However, inequality actually rises sharply once taxes are factored into the figures.

“The steeper relative declines in post-tax income at the bottom and middle of the income distribution are attributable to the expiration of a number of tax policies,” Census Bureau official Liana Fox told reporters.

These tax policies included the Child Tax Credit and Earned Income Tax Credit, she said.

The distinction between pre- and post-tax incomes also had a marked impact on child poverty rates, which declined according to the official figure, but more than doubled once tax policies were taken into account.

“This change reflects the expiration of refundable tax credits and the pandemic-era stimulus benefits,” Fox said.

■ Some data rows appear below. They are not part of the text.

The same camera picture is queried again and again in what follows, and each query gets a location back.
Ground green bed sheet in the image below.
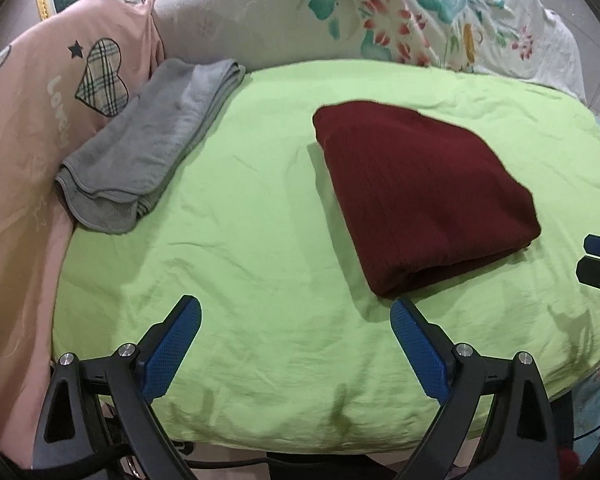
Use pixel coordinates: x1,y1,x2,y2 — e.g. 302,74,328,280
51,58,600,453

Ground pink heart-print quilt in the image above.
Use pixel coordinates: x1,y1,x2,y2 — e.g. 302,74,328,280
0,0,166,471

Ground white floral pillow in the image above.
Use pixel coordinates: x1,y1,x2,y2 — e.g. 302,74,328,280
152,0,588,106

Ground maroon knit sweater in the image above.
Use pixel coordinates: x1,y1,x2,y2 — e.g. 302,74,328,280
312,101,542,299

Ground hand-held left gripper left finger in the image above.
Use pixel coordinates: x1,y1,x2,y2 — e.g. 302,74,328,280
32,295,203,480

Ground black cable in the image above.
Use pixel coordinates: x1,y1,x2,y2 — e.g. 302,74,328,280
177,442,286,468

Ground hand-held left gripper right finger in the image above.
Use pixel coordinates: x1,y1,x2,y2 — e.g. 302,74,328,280
390,299,573,480

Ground grey towel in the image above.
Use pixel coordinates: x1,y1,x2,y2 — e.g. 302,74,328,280
55,58,247,235

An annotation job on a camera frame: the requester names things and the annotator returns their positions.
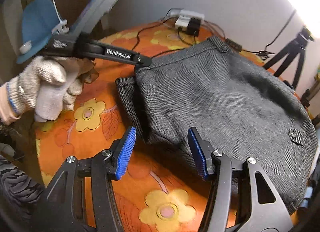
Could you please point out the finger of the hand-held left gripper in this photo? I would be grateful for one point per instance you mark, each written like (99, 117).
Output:
(117, 53)

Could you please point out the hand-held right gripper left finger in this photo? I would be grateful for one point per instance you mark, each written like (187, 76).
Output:
(126, 153)

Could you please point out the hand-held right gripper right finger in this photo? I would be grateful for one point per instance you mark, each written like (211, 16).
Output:
(197, 156)

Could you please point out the grey woven pants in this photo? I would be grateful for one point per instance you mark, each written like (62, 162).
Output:
(212, 96)

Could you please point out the person's left forearm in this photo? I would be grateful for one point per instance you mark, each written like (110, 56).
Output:
(5, 108)

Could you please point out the person's left hand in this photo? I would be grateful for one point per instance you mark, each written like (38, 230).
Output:
(45, 89)

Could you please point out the orange floral bedsheet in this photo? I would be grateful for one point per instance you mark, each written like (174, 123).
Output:
(87, 114)

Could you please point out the white power strip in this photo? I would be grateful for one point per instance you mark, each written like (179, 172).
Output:
(185, 20)

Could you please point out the black plug adapter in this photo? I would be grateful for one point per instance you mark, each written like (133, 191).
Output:
(193, 27)

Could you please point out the person's dark patterned clothing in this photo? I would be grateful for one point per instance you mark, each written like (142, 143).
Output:
(17, 187)

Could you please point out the small black tripod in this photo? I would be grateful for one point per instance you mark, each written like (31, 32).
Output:
(298, 46)

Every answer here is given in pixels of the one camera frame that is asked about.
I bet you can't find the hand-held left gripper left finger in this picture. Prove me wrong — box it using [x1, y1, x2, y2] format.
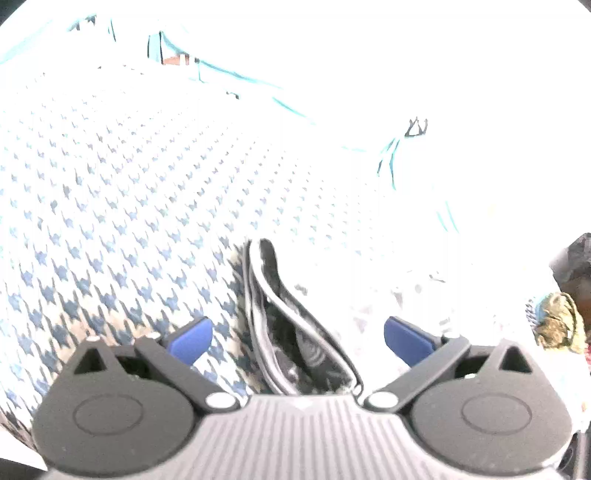
[60, 316, 243, 413]

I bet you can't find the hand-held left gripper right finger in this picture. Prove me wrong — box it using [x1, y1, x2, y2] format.
[356, 316, 539, 413]

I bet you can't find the dark doodle print jacket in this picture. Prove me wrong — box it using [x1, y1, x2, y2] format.
[231, 237, 499, 398]

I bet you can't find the houndstooth bed mat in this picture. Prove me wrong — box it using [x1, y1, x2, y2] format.
[0, 60, 384, 444]

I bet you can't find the blue printed bedsheet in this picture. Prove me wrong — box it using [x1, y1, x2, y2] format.
[0, 14, 462, 234]

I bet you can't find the black white patterned clip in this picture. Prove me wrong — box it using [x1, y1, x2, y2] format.
[404, 116, 430, 139]

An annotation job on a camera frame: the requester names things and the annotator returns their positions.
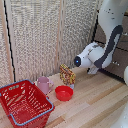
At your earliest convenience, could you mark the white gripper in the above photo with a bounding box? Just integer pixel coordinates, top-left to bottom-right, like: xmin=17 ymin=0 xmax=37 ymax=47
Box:
xmin=87 ymin=65 xmax=100 ymax=75

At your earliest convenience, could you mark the red bowl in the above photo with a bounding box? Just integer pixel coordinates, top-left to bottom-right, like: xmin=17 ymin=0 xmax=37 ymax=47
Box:
xmin=54 ymin=85 xmax=74 ymax=102

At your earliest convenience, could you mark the red plastic shopping basket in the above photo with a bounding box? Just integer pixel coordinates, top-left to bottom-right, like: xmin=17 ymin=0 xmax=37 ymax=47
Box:
xmin=0 ymin=79 xmax=55 ymax=128

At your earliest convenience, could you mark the pink mug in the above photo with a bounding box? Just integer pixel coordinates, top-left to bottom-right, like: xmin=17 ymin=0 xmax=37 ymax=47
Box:
xmin=34 ymin=76 xmax=55 ymax=96

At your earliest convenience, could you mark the colourful patterned snack box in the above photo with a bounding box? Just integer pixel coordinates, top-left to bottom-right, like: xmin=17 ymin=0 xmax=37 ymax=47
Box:
xmin=59 ymin=63 xmax=77 ymax=87

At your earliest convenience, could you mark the beige woven folding screen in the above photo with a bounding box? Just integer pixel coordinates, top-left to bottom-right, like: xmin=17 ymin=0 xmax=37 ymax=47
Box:
xmin=0 ymin=0 xmax=103 ymax=88

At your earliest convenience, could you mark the brown wooden drawer cabinet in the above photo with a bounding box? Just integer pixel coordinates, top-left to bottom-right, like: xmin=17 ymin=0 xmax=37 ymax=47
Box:
xmin=99 ymin=48 xmax=128 ymax=82

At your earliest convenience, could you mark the white blurry object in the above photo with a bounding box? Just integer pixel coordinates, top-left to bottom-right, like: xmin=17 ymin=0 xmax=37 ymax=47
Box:
xmin=112 ymin=109 xmax=128 ymax=128

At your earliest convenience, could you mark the silver drawer handle bar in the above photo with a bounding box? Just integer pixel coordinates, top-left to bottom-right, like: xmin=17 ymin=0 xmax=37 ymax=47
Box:
xmin=112 ymin=60 xmax=121 ymax=66
xmin=122 ymin=31 xmax=128 ymax=37

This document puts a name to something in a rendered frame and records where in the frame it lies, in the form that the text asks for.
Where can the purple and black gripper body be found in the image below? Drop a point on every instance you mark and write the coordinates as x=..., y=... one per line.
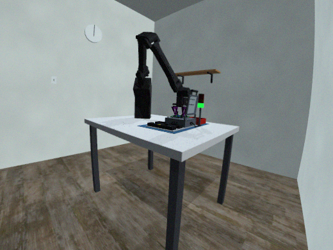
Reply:
x=179, y=102

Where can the red tray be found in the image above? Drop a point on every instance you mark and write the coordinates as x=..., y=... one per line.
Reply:
x=202, y=121

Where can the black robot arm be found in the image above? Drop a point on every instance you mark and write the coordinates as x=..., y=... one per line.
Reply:
x=144, y=42

President Joe Biden released a statement blaming Republican lawmakers for refusing to extend the enhanced Child Tax Credit put in place during the pandemic.

“The rise reported today in child poverty is no accident—it is the result of a deliberate policy choice congressional Republicans made to block help for families with children while advancing massive tax cuts for the wealthiest and largest corporations,” he said.

“No child should grow up in poverty, and I will continue to fight to restore the expanded Child Tax Credit to give tens of millions of families the tax relief and breathing room they deserve,” he added.

The Census Bureau data for 2022 also showed a fall in the number of people without any form of health insurance to 7.9 percent, with declines recorded in almost every age group.

It marked the second consecutive year of declines in the uninsured rate after a spike during the Covid-19 pandemic.


© Agence France-Presse. All rights are reserved.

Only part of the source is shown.